Review by Booklist Review
In Switzerland, at the CERN research facility, a scientist is murdered, and a word is burned into the corpse: Illuminati. Robert Langdon, an expert in religious iconology, learns from the murdered man's daughter, Vittoria Vetra, that a quantity of antimatter has been stolen. Soon the connection between the missing antimatter and the Illuminati, an ancient secret society, becomes clear, and Langdon and Vetra are en route to Rome to prevent the destruction of the Catholic Church. This is easily the best of the Langdon novels (its sequels being The Da Vinci Code, 2003, and The Lost Symbol, 2009). Its plot is intriguing without being loopy, and it is written in a clear, unadorned style that propels the reader through the story. In The Da Vinci Code, Brown turned Langdon into something of a bore, lecturing the other characters and the reader on the historical elements of the elaborate story. Here Langdon is more like an amateur sleuth armed with some very specialized knowledge, and the plot is far less elaborate, more like a typical thriller than a dialogue-laden series of history lessons. The Da Vinci Code might be the Langdon book that everybody recognizes, but this is the one that most deserves an audience.--Pitt, David Copyright 2009 Booklist
From Booklist, Copyright (c) American Library Association. Used with permission.

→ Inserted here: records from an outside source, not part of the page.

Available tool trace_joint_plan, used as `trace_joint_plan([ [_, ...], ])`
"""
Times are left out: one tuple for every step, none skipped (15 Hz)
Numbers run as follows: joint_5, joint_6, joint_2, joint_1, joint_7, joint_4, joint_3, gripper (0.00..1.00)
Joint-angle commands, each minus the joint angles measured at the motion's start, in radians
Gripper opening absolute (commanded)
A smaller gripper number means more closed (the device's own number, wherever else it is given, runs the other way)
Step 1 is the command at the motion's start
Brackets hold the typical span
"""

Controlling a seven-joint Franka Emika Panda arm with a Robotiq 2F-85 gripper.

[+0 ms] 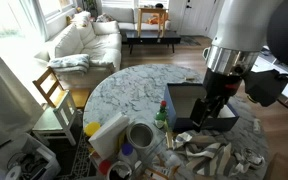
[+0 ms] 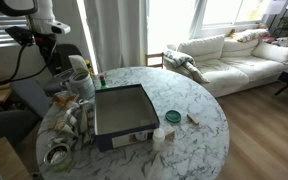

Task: Place two wooden blocks on the striped towel then put the towel in the box

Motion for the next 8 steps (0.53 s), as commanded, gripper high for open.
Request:
trace_joint_plan([
  [-0.001, -0.002, 0.000, 0.001, 0.000, 0.001, -0.001, 1.00],
  [-0.001, -0.002, 0.000, 0.001, 0.000, 0.001, -0.001, 1.00],
  [-0.001, -0.002, 0.000, 0.001, 0.000, 0.001, -0.001, 1.00],
  [-0.001, -0.002, 0.000, 0.001, 0.000, 0.001, -0.001, 1.00],
  [-0.001, -0.002, 0.000, 0.001, 0.000, 0.001, -0.001, 1.00],
  [-0.001, -0.002, 0.000, 0.001, 0.000, 0.001, -0.001, 1.00],
  [-0.012, 0.008, -0.005, -0.005, 0.034, -0.021, 0.004, 1.00],
  [0.033, 0.014, -0.011, 0.004, 0.013, -0.054, -0.005, 1.00],
])
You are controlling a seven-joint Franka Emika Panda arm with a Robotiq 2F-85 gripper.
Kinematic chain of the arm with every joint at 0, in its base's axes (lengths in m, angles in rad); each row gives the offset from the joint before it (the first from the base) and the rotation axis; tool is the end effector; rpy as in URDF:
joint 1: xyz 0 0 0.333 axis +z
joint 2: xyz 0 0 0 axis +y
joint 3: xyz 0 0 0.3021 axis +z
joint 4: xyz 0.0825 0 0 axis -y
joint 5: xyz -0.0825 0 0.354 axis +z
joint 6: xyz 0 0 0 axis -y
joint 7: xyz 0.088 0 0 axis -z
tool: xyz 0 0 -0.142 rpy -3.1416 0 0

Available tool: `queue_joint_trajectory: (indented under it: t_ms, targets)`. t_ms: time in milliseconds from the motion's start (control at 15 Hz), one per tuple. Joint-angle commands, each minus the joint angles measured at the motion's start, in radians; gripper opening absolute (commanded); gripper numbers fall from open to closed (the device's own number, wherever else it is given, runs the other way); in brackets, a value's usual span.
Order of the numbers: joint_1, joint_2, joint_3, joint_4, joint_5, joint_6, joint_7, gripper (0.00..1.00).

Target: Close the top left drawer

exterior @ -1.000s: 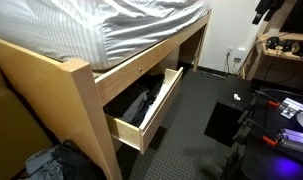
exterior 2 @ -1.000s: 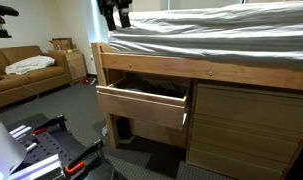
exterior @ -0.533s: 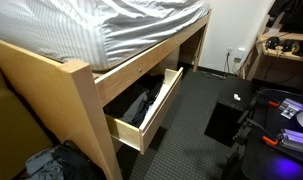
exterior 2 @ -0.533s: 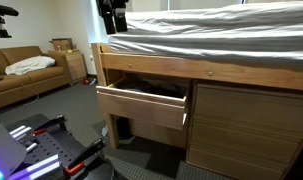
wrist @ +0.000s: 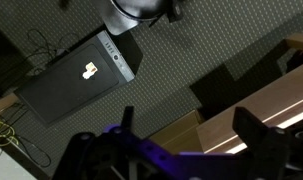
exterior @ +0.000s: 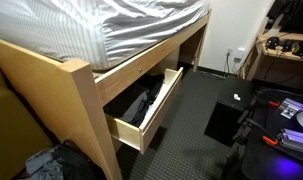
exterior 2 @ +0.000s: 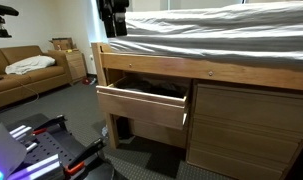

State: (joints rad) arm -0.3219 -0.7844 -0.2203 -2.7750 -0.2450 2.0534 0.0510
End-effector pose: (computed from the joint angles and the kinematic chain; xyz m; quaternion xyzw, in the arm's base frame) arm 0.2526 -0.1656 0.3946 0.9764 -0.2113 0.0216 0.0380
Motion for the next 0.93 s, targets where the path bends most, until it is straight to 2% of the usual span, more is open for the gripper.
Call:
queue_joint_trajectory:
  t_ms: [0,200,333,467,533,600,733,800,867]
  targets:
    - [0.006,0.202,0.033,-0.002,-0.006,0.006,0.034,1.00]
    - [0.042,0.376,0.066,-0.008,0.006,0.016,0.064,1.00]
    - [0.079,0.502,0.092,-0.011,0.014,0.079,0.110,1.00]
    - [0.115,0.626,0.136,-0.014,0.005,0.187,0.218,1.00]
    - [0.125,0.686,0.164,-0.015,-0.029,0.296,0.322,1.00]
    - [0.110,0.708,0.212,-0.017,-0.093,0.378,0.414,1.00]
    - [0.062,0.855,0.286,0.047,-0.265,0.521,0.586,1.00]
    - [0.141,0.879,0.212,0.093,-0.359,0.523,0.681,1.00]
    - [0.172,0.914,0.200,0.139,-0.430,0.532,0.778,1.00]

Review by Publisher's Weekly Review
Pitting scientific terrorists against the cardinals of Vatican City, this well-plotted if over-the-top thriller is crammed with Vatican intrigue and high-tech drama. Robert Langdon, a Harvard specialist on religious symbolism, is called in by a Swiss research lab when Dr. Vetra, the scientist who discovered antimatter, is found murdered with the cryptic word "Illuminati" branded on his chest. These Iluminati were a group of Renaissance scientists, including Galileo, who met secretly in Rome to discuss new ideas in safety from papal threat; what the long-defunct association has to do with Dr. Vetra's death is far from clear. Vetra's daughter, Vittoria, makes a frightening discovery: a lethal amount of antimatter, sealed in a vacuum flask that will explode in six hours unless its batteries are recharged, is missing. Almost immediately, the Swiss Guard discover that the flask is hidden beneath Vatican City, where the conclave to elect a new pope has just begun. Vittoria and Langdon rush to recover the canister, but they aren't allowed into the Vatican until it is discovered that the four principal papal candidates are missing. The terrorists who are holding the cardinals call in regarding their pending murders, offering clues tied to ancient Illuminati meeting sites and runes. Meanwhile, it becomes clear that a sinister Vatican entity with messianic delusions is in league with the terrorists. Packing the novel with sinister figures worthy of a Medici, Brown (Digital Fortress) sets an explosive pace as Langdon and Vittoria race through a Michelin-perfect Rome to try to save the cardinals and find the antimatter before it explodes. Though its premises strain credulity, Brown's tale is laced with twists and shocks that keep the reader wired right up to the last revelation. (May) (c) Copyright PWxyz, LLC. All rights reserved
(c) Copyright PWxyz, LLC. All rights reserved
Review by Library Journal Review
This grand summer novel by the author of The Da Vinci Code introduces readers to famed symbologist Robert Langdon, who is attempting to stop the Illuminati, an ancient secret organization, from destroying Vatican City. VERDICT Filled with superb puzzles, a breakneck plot, and wondrous settings and descriptions of artwork, this fascinating story will feed thriller readers' appetites for riddles, conspiracies, and unlikely heroes. (c) Copyright 2012. Library Journals LLC, a wholly owned subsidiary of Media Source, Inc. No redistribution permitted.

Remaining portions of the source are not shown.